§ TASK INSTRUCTIONS
How many lines in the entries below include the string "could"? Answer with the number only.

§ INFORMATION PROVIDED
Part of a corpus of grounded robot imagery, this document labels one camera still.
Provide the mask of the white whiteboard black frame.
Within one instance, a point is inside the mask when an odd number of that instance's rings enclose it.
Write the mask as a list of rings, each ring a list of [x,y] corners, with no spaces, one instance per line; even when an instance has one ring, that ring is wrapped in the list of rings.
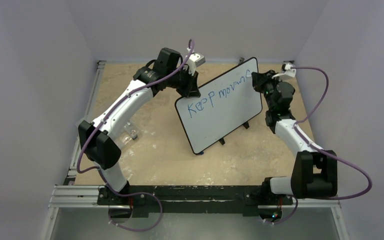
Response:
[[[175,109],[192,152],[201,154],[263,110],[254,90],[252,73],[258,60],[251,57],[198,88],[199,97],[178,98]]]

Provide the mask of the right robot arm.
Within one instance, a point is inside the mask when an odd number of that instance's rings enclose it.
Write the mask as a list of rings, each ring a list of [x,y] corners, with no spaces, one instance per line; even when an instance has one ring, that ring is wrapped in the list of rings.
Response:
[[[252,72],[252,87],[261,93],[267,103],[265,122],[295,156],[290,177],[267,177],[262,183],[260,196],[268,204],[280,195],[305,198],[330,198],[338,192],[338,165],[335,152],[319,152],[315,144],[298,126],[290,110],[295,88],[282,81],[273,70]]]

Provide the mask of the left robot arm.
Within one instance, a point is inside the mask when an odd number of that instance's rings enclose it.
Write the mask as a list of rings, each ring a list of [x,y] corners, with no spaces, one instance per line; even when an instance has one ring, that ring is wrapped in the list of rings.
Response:
[[[115,143],[128,121],[147,102],[166,88],[175,89],[185,98],[200,97],[197,68],[205,63],[201,53],[188,47],[186,56],[164,47],[156,59],[139,68],[126,90],[101,115],[92,121],[83,120],[78,125],[81,147],[80,156],[93,162],[94,166],[84,170],[97,170],[108,189],[109,197],[118,205],[126,203],[132,194],[130,185],[119,166],[121,148]]]

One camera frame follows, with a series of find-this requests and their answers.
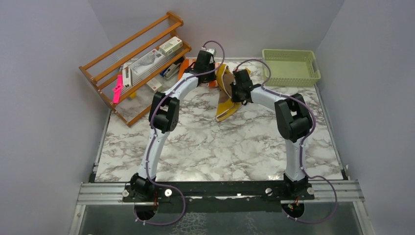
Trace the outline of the brown yellow bear towel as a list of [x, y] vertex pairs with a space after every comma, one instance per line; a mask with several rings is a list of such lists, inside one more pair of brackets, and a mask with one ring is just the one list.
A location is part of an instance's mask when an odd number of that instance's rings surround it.
[[231, 83], [235, 81], [234, 75], [229, 66], [222, 64], [215, 72], [216, 83], [220, 88], [219, 100], [216, 110], [216, 121], [222, 122], [232, 116], [241, 106], [241, 103], [235, 103], [231, 100], [232, 91]]

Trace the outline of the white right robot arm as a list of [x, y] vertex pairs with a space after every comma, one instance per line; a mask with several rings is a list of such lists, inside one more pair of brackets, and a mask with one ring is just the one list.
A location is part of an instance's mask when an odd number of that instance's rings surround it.
[[256, 103], [275, 112], [277, 130], [285, 139], [286, 170], [283, 175], [283, 195], [295, 199], [307, 188], [308, 177], [304, 173], [304, 142], [313, 128], [313, 119], [302, 95], [278, 94], [260, 84], [253, 84], [247, 70], [233, 72], [231, 100], [235, 103]]

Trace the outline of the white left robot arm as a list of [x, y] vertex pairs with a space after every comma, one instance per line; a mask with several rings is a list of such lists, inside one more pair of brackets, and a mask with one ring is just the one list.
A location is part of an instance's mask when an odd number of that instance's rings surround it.
[[132, 196], [142, 201], [153, 197], [158, 161], [167, 137], [178, 124], [180, 101], [201, 83], [215, 79], [215, 55], [215, 49], [202, 48], [178, 82], [164, 93], [155, 93], [149, 114], [149, 142], [138, 171], [130, 180]]

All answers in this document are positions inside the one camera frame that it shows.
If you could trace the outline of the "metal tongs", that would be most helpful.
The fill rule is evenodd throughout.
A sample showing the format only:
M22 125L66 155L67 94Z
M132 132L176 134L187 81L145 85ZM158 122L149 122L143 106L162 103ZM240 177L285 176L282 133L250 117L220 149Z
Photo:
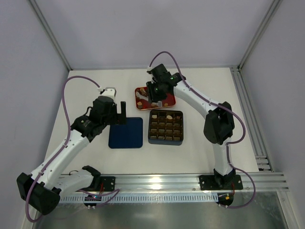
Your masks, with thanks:
M148 97L148 96L144 96L144 95L142 95L142 94L139 93L139 92L136 92L135 95L136 95L136 97L138 97L138 98L141 99L141 100L149 101L149 97Z

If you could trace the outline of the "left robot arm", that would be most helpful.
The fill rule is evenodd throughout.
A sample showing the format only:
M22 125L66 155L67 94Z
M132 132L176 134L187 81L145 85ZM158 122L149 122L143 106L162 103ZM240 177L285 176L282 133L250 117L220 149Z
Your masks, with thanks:
M68 125L68 135L60 146L30 174L17 177L20 196L26 209L33 207L42 215L50 214L61 198L80 189L98 189L101 174L91 166L84 166L77 173L59 180L67 165L108 125L126 123L126 102L121 102L121 112L113 98L99 96L82 115Z

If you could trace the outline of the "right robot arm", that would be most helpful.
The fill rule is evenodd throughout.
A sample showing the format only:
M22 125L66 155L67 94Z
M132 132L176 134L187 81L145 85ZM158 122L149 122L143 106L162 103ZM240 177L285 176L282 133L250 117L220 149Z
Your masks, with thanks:
M163 64L148 67L147 73L152 77L146 83L150 102L164 100L172 94L184 100L204 118L203 135L213 146L215 166L212 175L199 176L200 189L242 190L241 177L228 161L229 143L235 128L231 105L205 97L182 74L171 74Z

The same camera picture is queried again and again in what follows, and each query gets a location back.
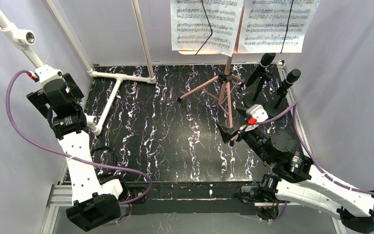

§ EXERCISE RESPONSE
3